Restoration III: Type cases
Learn more about the challenges of transferring heritage types to new type cases.
Stored in non-weathertight conditions for two decades, some of the type cases housing the Chinese heritage types arrived at Wai-te-ata Press in states of disrepair. In order to use the Chinese heritage types again, it is necessary to transfer and organise the pieces of metal type into new type cases. This sounds simple, but is surprisingly complex.
To begin, the Chinese writing system offers unique challenges and there is no strict standard for the organisation of type cases. Instead, there are broad organising principles. A common method is the Shanghai-style, pioneered by William Gamble in 1858. These organising principles have regional flavours, and we witnessed instances of a Taiwanese-style on our research trip.
Understanding our Canton model type cases
Wai-te-ata Press’ collection is unique in using ‘Canton Model 廣東式’ type cases. When we hosted Professor Wu Tsu-Ming (吳祖銘) for a consultation, he was very excited to discover the existence of a Canton Model. In the 1961 edition of Handy Specimen of Printing Types, published by UTF, the Canton Model is described as:
"Chinese Type Case 中文字盤
Canton Model 廣東式: 8½” x 36” – 每盤288格全副約26盤
(Each type case contains 288 compartments, complete set approximately 26 cases)"
In addition to the technical specifications, there is a brief description:
“中文活字，全副字數，凡七千餘字，而裝置字粒之字盤，向無劃一標本，蓋各排字間因其環境應用不同 (如排書籍，文件，報章等) 多自行參訂，以利作業之實用也。苟無此種特性者，則本篇所刊出之兩種 (廣東式與上海式) 式樣，乃屬普遍適用，固本公司除介紹外，並有印備此兩種字盤之編配本，以應各字房剪貼編訂之用。” (p.54)
"A complete set of Chinese movable type is some seven thousand characters, and there is no single standard for the design of type cases. Each typesetting office sets their own standard depending on their situation and application (for example, typesetting books, documents and forms, newspapers etc), for their own practical use. For those without specific needs, our firm publishes guidelines for two styles (Canton-style and Shanghai-style) which are suitable for general use. Our firm also supplies type-ordering catalogues for typesetting offices to cut and paste as labels." (Translated by Ya-Wen Ho)
Our UTF type cases predate this edition, and record subtle changes between 1951 and 1961. While the type case shown above is 36 columns across by 8 rows down, giving 288 compartments, we have two different type cases: 36 columns across by 7 rows down, giving 252 compartments, and 40 columns across by 7 rows down, giving 280 compartments. Each of our cases holds fewer characters, and the complete set in 1951 was 24 cases, two fewer than what is considered a complete set in 1961.

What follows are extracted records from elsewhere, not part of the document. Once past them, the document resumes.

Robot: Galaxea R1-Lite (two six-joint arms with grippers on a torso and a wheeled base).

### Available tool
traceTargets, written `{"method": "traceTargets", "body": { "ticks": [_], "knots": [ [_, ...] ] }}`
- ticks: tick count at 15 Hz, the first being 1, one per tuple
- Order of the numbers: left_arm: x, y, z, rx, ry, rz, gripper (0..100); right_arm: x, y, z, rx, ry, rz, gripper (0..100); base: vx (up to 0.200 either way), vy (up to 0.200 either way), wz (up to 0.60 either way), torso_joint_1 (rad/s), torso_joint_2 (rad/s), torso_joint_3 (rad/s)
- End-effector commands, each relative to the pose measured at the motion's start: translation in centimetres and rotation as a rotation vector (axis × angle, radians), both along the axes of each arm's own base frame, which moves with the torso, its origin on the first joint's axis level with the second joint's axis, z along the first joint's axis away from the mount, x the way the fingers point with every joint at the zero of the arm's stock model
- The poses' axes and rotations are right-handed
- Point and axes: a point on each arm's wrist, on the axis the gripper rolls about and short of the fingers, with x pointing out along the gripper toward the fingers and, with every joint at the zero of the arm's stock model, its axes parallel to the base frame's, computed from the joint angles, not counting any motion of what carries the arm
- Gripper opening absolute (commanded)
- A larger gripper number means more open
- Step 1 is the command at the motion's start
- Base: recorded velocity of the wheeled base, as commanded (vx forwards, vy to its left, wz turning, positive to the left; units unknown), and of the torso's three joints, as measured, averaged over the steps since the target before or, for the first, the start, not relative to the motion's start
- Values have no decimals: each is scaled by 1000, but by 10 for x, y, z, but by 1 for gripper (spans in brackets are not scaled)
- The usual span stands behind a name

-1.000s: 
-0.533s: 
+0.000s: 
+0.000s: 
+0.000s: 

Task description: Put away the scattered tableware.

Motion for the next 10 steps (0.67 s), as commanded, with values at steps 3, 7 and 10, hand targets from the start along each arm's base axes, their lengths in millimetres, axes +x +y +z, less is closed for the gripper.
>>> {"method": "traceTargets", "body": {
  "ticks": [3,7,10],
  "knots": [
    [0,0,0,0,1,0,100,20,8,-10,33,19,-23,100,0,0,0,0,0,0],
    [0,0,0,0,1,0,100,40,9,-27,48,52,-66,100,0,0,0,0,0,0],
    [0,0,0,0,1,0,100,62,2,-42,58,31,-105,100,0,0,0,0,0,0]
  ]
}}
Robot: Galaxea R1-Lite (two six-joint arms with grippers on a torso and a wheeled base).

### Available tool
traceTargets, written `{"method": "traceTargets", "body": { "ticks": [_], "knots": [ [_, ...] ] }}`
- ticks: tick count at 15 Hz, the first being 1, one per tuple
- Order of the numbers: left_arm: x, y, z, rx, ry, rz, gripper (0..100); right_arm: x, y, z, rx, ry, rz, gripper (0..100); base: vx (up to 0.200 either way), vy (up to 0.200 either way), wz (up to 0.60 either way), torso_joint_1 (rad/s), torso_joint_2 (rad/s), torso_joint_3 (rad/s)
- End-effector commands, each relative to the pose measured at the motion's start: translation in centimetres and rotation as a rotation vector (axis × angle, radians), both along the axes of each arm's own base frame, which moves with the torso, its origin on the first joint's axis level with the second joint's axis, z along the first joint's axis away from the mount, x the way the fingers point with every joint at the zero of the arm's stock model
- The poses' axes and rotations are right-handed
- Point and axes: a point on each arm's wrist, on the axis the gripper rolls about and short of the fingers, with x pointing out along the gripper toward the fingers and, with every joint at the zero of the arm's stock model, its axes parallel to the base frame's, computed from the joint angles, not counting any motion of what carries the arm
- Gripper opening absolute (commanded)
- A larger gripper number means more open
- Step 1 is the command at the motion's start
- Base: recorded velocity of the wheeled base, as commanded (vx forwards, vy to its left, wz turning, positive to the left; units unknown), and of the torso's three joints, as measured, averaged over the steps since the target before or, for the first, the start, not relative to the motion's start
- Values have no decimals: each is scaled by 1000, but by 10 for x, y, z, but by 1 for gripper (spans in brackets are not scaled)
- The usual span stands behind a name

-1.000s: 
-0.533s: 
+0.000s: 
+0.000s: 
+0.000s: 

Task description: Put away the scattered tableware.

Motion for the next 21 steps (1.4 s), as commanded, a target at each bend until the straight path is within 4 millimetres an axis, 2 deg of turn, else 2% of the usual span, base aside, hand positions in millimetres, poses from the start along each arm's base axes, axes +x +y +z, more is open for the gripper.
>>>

Expanding from the type case, which is just one element of the composition room, rare historical photos of the Dominion Federation of NZ Chinese Commercial Growers offices show a composition room which hybridised the Western practice of type cabinets with drawers that pull out horizontally, and the Chinese practice of angled open shelving. Assorted sundries held at Wai-te-ata Press’ also include wooden composition sticks, which the UTF Handy Specimen (1967) describes as ‘a very popular and economy for Chinese or Wooden Type composing’ (p.52).
It was delightful to witness these culturally-specific tools still in use in Taiwan.
We were even more delighted to be gifted elements of a Chinese composition table to eventually rehome at our Chinese Scholars’ Studio.
A gift of type cases from Ri-Xin Type Foundry
Given the rich array of typesetting practices, informed by cultural and economic factors, Wai-te-ata Press’ simple-seeming mission to transfer and organise the pieces of metal type into new type cases becomes a nuanced investigation of what motivates historic re-construction.
In looking to the future, the connections made during our research trip are already bearing fruit – Mr. Chang of Ri-Xin Type Foundry, the last operational foundry casting full-form Chinese type, has generously gifted Wai-te-ata Press a sample of newly-manufactured type cases and composition tools.
Wai-te-ata Press is also eager to host Mr. Chang and a significant delegation of related experts from Taiwan for an on-site consultation in November, in addition to their participation as panellists in a special panel within the Dragon Tails conference.